The Cole Papers April 2001

Hitting the highlights: Cold North Wind's implementation of an archive with graphic fidelity highlights search terms on the page image.

Newspapers get graphically accurate digital archiving

Most newspapers are only able to provide searchable on-line content for the last 10-20 years and can provide virtually no access -- or only limited access -- to older archives. As it stands right now, the only method of finding a specific newspaper article from several decades ago means going the time-consuming route of traveling to the library (whether that library is in the newspaper's building or in a public building) and search the publication on microfilm.

Historians are sanguine about the task. "You begin to learn which pages papers use for specific types of articles," said Bruce MacGregor, an amateur historian who has recently completed a 600-page book on 19th-century West Coast railroad-car building for Stanford University Press.

Newspapers have been trying to find ways to make their back issues available on-line to readers for the last several years (see The Cole Papers, December 2000). The popularization of digitizing archives has become something of a fad in recent months, with the introduction of on-line information services from companies like Cold North Wind and Bell & Howell.

These services enable the reader to view the information in context as it was originally published in previous centuries in an effort to provide complete access to information.

At the beginning of this year, Bell & Howell Information and Learning, an Ann Arbor, Mich.-based division of the Skokie, Ill.-based Bell & Howell Co., announced the product launch of its digital archiving system.

The Historical Newspapers project enables publications to digitize their microfilm from the beginning of the 19th-century to the most current issue. This archive digitally reproduces each issue in its entirety from cover to cover, including not only the news stories and editorials but also the photos, advertisements and graphics.

Similar to searching a "traditional" newspaper database -- in the past known as an electronic library -- a user may define a search by entering in a specific keyword, date, author's name or article type. Search results include the metadata, with date, page number and the author's name.

In order for the reader to view the text, a click on the article enables the entire image to be displayed. One of the biggest benefits of these new archives is the fact users will be able to display full-page representations of any specific page of a newspaper while conducting a search. These databases are also easily brows-able by issue, which allows readers to leaf through the digital issue exactly as they would a print issue.

Monitor and Bell & Howell
The Christian Science Monitor just announced its plans to digitize all of the back issues by utilizing Bell & Howell's ProQuest service. Although the system has not yet been implemented, plans call for digitizing nearly one million pages of back issues to be distributed to libraries worldwide.

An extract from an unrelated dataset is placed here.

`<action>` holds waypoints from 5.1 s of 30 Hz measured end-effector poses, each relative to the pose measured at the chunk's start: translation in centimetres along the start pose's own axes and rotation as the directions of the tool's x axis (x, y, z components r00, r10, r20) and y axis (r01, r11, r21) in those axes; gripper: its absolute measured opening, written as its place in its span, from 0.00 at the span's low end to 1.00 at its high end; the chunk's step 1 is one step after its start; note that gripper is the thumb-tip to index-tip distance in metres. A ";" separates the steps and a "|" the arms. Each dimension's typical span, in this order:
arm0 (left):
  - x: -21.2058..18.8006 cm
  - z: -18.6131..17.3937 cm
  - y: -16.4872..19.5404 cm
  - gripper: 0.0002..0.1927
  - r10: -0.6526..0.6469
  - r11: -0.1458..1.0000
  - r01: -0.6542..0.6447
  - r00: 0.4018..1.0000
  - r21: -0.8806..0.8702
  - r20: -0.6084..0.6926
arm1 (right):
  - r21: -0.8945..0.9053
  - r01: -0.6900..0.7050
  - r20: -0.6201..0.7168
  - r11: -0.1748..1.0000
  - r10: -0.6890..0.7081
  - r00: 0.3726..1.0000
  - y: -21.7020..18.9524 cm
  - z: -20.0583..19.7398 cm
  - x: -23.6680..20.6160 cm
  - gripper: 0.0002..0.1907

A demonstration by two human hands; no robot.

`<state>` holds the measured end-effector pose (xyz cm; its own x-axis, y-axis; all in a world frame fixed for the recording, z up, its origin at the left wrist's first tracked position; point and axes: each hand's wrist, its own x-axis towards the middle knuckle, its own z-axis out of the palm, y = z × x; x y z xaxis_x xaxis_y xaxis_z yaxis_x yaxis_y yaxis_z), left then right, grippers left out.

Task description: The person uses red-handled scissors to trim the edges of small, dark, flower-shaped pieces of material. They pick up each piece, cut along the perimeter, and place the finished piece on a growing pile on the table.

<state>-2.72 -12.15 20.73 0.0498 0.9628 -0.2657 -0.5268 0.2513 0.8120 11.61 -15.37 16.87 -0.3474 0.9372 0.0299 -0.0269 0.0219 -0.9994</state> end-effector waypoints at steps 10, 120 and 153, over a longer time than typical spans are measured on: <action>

"We have been doing business with [Bell & Howell] for years, but the ProQuest service digitization contract is now in effect with them," said Steve Gray, managing publisher for the Monitor. "They take the master microfilm and run it through 'optical blade' equipment and shoot a digital image of each page. This is a highly automated process because each frame has to be checked to be sure it is centered properly."

The Monitor believes this digitization process will prove extremely beneficial to historical researchers.

"Bell & Howell's ProQuest system will take an optical character reader [OCR] scan and turn it into what they call 'dirty ASCII' text," Gray said, using to the acronym synonymous with plain text. "This simply means that the text that is searched by a searching tool goes and identifies the specific hits. It then queries up a digital image so a user can view an article on a page-by-page basis, article basis, area of a specific page, etc. We were looking for a way to bring our 92-year history to a single database, and through this ProQuest system we hope to be able to provide just that."

The Monitor's first issue appeared in 1908 and the ProQuest database will bring the entire publication into a digital form. Even though the publication's articles have been available on-line for the last several years through the paper's web site and other electronic databases, the ProQuest project will offer the digital page images for the first time.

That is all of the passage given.